Shoxx
- Categories: Music
- Frequency: Monthly
- Publisher: Ongakusenkasha Co., Ltd.
- First issue: October 1990
- Final issue: November 2016
- Company: IDG
- Country: Japan
- Based in: Tokyo
- Language: Japanese
- Website: Official website

= Shoxx =

Japanese music magazine

Shoxx (stylized as SHOXX) was a Japanese music magazine published monthly by Ongakusenkasha founded by Seiichi Hoshiko. It focused on Japan's visual kei scene, featuring its most popular bands as well as new ones. It is advertised as a "Visual and Hard Shock" magazine on each cover, a title that was influenced by visual kei pioneers X Japan and taken from their album Blue Blood.

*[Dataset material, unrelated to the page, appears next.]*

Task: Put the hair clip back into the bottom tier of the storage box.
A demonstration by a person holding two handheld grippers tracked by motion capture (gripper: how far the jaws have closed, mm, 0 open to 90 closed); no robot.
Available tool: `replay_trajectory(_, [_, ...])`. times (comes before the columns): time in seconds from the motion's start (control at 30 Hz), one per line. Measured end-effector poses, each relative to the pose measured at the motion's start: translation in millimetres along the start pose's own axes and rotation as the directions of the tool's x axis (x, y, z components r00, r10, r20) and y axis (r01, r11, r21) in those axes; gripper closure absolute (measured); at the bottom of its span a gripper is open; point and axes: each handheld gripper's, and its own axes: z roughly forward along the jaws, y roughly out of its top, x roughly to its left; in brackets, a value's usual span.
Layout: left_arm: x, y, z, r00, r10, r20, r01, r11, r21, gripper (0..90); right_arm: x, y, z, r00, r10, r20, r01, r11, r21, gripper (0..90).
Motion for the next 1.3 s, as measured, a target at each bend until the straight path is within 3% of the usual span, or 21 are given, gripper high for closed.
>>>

Different artists were featured on the cover every month, along with a 20-page feature which covered them through in-depth profiles and interviews, and a poster of the cover star. Regularly featured bands included X Japan, Miyavi, Mucc, Nightmare, The Gazette, Kra, Sid, Kagrra, Alice Nine, An Cafe and LM.C, among others.

The magazine tended to appeal to overseas fans due to the large number of photos (often full-page) and advertisements included in each issue. It became more widely available as the popularity of Japanese music increased in the West.

In September 2016, it was announced that Shoxx had filed for bankruptcy. The final issue featured Sug, although Shoxx would later release one more special-edition magazine in February 2017 that featured Nightmare.